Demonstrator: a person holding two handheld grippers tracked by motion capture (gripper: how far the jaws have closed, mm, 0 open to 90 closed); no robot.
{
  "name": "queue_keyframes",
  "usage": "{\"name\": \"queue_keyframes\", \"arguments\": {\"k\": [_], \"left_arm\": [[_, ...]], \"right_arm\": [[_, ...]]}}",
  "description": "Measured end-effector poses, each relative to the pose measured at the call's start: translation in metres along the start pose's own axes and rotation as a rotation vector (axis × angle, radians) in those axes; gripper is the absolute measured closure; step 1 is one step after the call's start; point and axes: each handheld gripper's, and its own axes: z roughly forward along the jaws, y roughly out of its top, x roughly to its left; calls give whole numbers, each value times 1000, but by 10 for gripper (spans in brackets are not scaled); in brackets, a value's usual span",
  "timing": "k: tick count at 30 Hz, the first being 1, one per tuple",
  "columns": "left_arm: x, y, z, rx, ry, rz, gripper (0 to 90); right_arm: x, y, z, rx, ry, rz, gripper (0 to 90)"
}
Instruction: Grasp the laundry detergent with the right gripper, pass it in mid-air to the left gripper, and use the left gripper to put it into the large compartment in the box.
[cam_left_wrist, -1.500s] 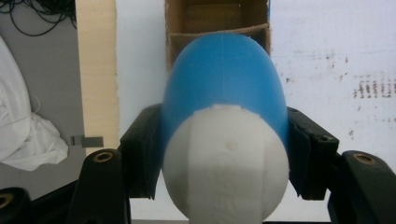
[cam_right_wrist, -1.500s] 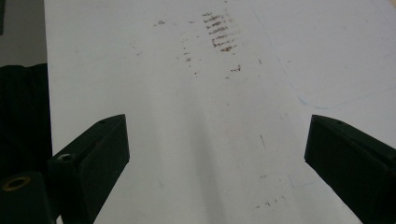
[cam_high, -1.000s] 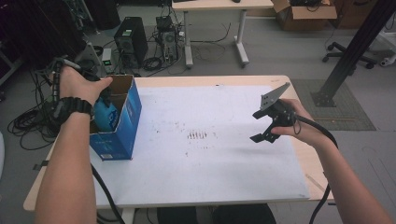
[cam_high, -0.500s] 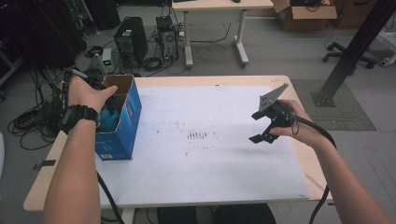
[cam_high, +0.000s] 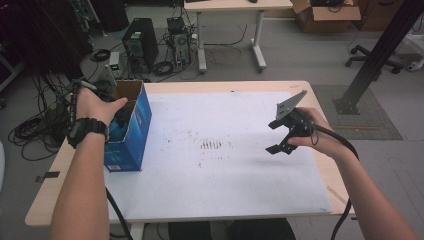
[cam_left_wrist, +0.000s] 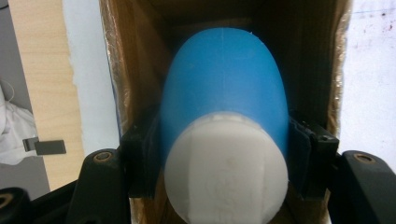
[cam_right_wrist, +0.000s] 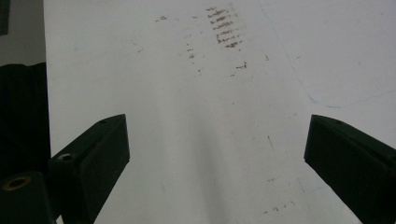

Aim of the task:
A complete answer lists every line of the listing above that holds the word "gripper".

Expected answer:
Demonstrator: a person holding two handheld grippers tracked by motion capture (gripper: how far the jaws have closed, mm, 0 open to 90 closed); no robot.
  "description": "Measured end-effector poses, each relative to the pose measured at the call's start: translation in metres along the start pose's own axes and rotation as a rotation vector (axis × angle, radians) in those axes; gripper is the absolute measured closure; step 1 is one step after the call's start; point and axes: each handheld gripper's, and its own axes: z roughly forward along the jaws, y roughly out of its top, x roughly to its left; calls give whole numbers, each value times 1000, but by 10 for gripper (spans in brackets are not scaled); in brackets, a value's usual span",
  "columns": "left_arm: x, y, z, rx, ry, rz, gripper (0 to 90); right_arm: x, y, z, rx, ry, rz, gripper (0 to 90)"
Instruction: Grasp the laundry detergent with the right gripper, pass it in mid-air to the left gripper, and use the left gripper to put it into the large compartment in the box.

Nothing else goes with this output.